> What needs to be done: Going through the material below, please gather all lines with the word "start" in them.
------------------------
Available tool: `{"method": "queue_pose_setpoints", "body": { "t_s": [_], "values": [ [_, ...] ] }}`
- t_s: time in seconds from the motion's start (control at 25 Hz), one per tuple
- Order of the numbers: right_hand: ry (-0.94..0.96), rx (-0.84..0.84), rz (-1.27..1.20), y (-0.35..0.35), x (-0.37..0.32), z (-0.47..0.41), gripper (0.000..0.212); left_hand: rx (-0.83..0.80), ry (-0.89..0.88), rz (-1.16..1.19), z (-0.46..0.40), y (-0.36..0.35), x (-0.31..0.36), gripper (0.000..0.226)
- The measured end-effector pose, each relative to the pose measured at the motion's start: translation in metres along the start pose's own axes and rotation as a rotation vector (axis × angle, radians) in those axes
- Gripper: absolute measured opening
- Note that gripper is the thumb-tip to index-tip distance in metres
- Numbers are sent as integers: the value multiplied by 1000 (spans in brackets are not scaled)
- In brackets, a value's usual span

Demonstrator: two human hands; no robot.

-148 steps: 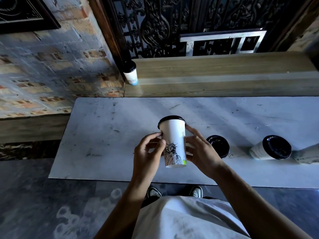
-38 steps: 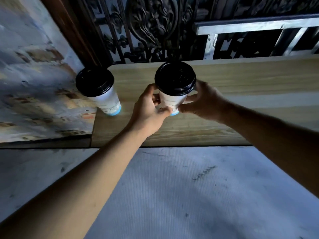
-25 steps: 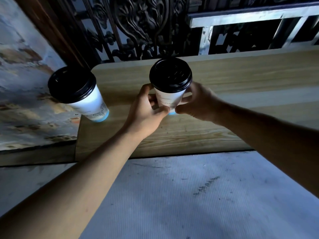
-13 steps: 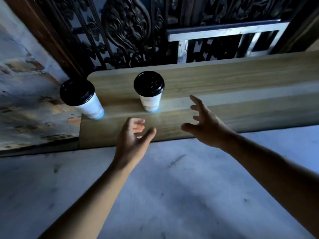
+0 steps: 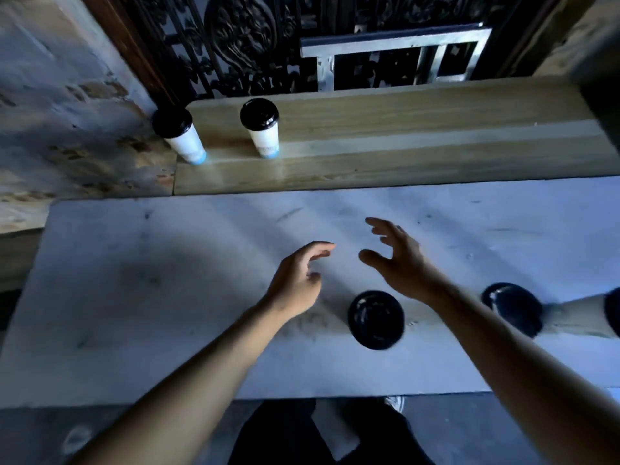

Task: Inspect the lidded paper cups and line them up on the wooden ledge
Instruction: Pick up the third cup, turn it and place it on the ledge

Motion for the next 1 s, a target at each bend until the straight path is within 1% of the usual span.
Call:
{"method": "queue_pose_setpoints", "body": {
  "t_s": [0.04, 0.12, 0.24, 0.32, 0.4, 0.44, 0.52, 0.64, 0.68, 0.76, 0.84, 0.92, 1.0],
  "values": [
    [27, -11, 3, 0, 5, 14, 61, -3, 40, -30, 12, -9, -4, 72],
    [92, -46, 7, 2, 15, 47, 60, -10, 143, -34, 41, -34, -11, 79],
    [202, -184, 65, -8, 26, 85, 72, -27, 231, 14, 76, -76, -17, 88],
    [237, -256, 101, -18, 29, 100, 77, -5, 246, 43, 88, -99, -19, 84],
    [234, -282, 79, -28, 25, 108, 77, 89, 247, 48, 94, -110, -16, 74],
    [218, -280, 64, -30, 25, 112, 77, 143, 234, 46, 97, -113, -13, 70],
    [190, -259, 41, -28, 23, 117, 76, 197, 194, 44, 106, -114, -8, 69],
    [190, -252, -9, -16, 18, 127, 75, 200, 162, -20, 132, -104, -4, 59],
    [171, -268, -64, -13, 17, 132, 75, 178, 130, -57, 142, -100, 1, 60],
    [85, -305, -287, -4, 15, 142, 74, 159, 28, -95, 161, -92, 18, 70],
    [1, -409, -494, -1, 11, 150, 73, 132, -43, -106, 175, -87, 33, 80],
    [-35, -459, -573, 0, 3, 157, 62, 97, -54, -134, 185, -87, 45, 87],
    [-84, -423, -573, 0, -1, 159, 46, 91, -47, -202, 190, -89, 56, 92]
  ]
}}
Point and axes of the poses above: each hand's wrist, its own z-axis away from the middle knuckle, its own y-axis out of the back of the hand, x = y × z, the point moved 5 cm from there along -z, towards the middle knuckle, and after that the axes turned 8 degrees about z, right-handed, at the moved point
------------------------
> Exercise solution:
- t_s: time in seconds from the motion's start (control at 25 Hz), one per tuple
- The measured end-effector pose, each relative to the pose measured at the motion's start: translation in metres along the start pose's own axes and rotation as a rotation vector (axis × angle, radians) in those axes

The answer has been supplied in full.